Our enemies are very real, but we can’t see them because they have no body. They’ve been disembodied, which is why they’re always trying to possess one of ours. Those are our enemies, but we don’t fight them directly. We can’t fight them directly, other than to cast them out, as Jesus did. But we can surely gain ground against them simply by being kind to the unkind. That’s another simple hard truth most people (even Christians) don’t want to hear.
*****
You can’t escape pain by running from it. It follows you wherever you go and compounds the more you try to avoid or suppress it, including through medications. Band-aid measures like “going back to nature” are palliative to a certain extent and for a certain time, but the pain always finds you eventually. It is a spiritual guarantee. These methods – avoiding, suppressing, running from – are desperate attempts to treat the symptoms. To get rid of pain, you have to get rid of the cause of the pain, and that cause is ALWAYS sin.

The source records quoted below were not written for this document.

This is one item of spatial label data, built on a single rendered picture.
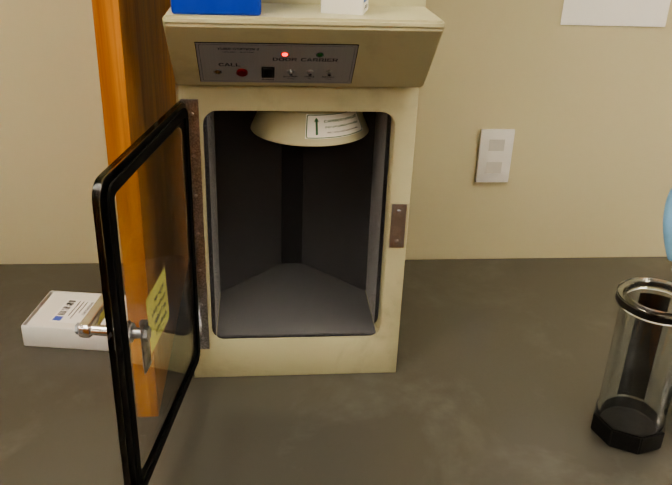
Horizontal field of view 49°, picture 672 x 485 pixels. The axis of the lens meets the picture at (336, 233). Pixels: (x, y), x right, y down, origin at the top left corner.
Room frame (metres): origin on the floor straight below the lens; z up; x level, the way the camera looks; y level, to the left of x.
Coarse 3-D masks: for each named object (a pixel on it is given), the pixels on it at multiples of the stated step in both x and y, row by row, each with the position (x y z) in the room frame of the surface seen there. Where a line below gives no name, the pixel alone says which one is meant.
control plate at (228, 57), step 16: (208, 48) 0.87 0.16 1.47; (224, 48) 0.88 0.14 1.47; (240, 48) 0.88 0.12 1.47; (256, 48) 0.88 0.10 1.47; (272, 48) 0.88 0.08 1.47; (288, 48) 0.88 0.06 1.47; (304, 48) 0.88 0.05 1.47; (320, 48) 0.89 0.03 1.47; (336, 48) 0.89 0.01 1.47; (352, 48) 0.89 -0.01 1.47; (208, 64) 0.90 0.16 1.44; (224, 64) 0.90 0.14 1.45; (240, 64) 0.90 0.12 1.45; (256, 64) 0.90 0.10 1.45; (272, 64) 0.90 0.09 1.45; (288, 64) 0.91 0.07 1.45; (304, 64) 0.91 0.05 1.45; (320, 64) 0.91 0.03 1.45; (336, 64) 0.91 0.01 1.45; (352, 64) 0.91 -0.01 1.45; (208, 80) 0.92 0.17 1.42; (224, 80) 0.92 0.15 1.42; (240, 80) 0.93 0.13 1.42; (256, 80) 0.93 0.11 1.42; (272, 80) 0.93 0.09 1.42; (288, 80) 0.93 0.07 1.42; (304, 80) 0.93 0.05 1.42; (320, 80) 0.94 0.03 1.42; (336, 80) 0.94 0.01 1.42
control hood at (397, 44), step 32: (192, 32) 0.85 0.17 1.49; (224, 32) 0.86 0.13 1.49; (256, 32) 0.86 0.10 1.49; (288, 32) 0.86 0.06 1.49; (320, 32) 0.86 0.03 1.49; (352, 32) 0.87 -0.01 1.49; (384, 32) 0.87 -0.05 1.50; (416, 32) 0.87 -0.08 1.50; (192, 64) 0.90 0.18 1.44; (384, 64) 0.92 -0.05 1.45; (416, 64) 0.92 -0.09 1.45
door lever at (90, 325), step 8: (96, 304) 0.72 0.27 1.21; (88, 312) 0.70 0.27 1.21; (96, 312) 0.70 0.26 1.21; (88, 320) 0.69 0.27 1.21; (96, 320) 0.69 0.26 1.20; (80, 328) 0.67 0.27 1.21; (88, 328) 0.67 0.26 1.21; (96, 328) 0.68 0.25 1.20; (104, 328) 0.68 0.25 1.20; (80, 336) 0.67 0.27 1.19; (88, 336) 0.67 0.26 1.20
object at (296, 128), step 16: (272, 112) 1.02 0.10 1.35; (288, 112) 1.01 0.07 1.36; (304, 112) 1.00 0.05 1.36; (320, 112) 1.01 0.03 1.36; (336, 112) 1.01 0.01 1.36; (352, 112) 1.03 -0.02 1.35; (256, 128) 1.03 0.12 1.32; (272, 128) 1.01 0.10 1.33; (288, 128) 1.00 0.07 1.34; (304, 128) 0.99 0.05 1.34; (320, 128) 1.00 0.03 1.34; (336, 128) 1.00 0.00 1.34; (352, 128) 1.02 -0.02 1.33; (368, 128) 1.08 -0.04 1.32; (288, 144) 0.99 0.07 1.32; (304, 144) 0.98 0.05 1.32; (320, 144) 0.99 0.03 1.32; (336, 144) 0.99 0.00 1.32
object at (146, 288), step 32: (160, 160) 0.82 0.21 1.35; (96, 192) 0.64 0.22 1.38; (128, 192) 0.71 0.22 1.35; (160, 192) 0.81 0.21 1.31; (96, 224) 0.63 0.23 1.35; (128, 224) 0.70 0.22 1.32; (160, 224) 0.80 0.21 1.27; (128, 256) 0.69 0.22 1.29; (160, 256) 0.79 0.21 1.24; (128, 288) 0.68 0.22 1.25; (160, 288) 0.78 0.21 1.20; (128, 320) 0.67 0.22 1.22; (160, 320) 0.77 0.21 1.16; (192, 320) 0.91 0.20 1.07; (160, 352) 0.77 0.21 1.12; (192, 352) 0.90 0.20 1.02; (160, 384) 0.76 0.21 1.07; (160, 416) 0.75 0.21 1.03; (128, 480) 0.63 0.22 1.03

I asked earlier how we can get people to repent, and there’s no single answer to that question. I repented 23 years ago because I hit rock-bottom, spiritually, emotionally, mentally, financially, etc., but that way isn’t optimal for everyone. Some people when they hit rock-bottom kill themselves and take others with them. So sitting back and letting people hit rock-bottom might not be the best way to handle the situation in all cases. Guiding people to repentance is a case-by-case process.
There are many ways to get to God; in fact, there are as many ways as there are souls. As each soul makes its way through its allotted time and space on Earth, most are content to be controlled by the forces of the world. These souls will rarely value truth and most will never come to God. Conversely, the souls that are not content to be controlled by worldly forces or embrace worldly norms and values (I was among that lot) will actively look for ways out. These are the souls that do value truth. These are the souls that make the videos that I watch occasionally on various channels and the souls that comment on the videos. These are the souls that are open to Genuine Change, though they may resist it initially.
In Jesus’ day, these were the souls that hung back from actively following Jesus, but still somehow found themselves in the periphery of the crowds wherever Jesus went, and so overheard what he was saying. These were the souls that eventually came to Jesus, secretly, and under cover of night, looking for more answers. Some of these souls then eventually did come to God.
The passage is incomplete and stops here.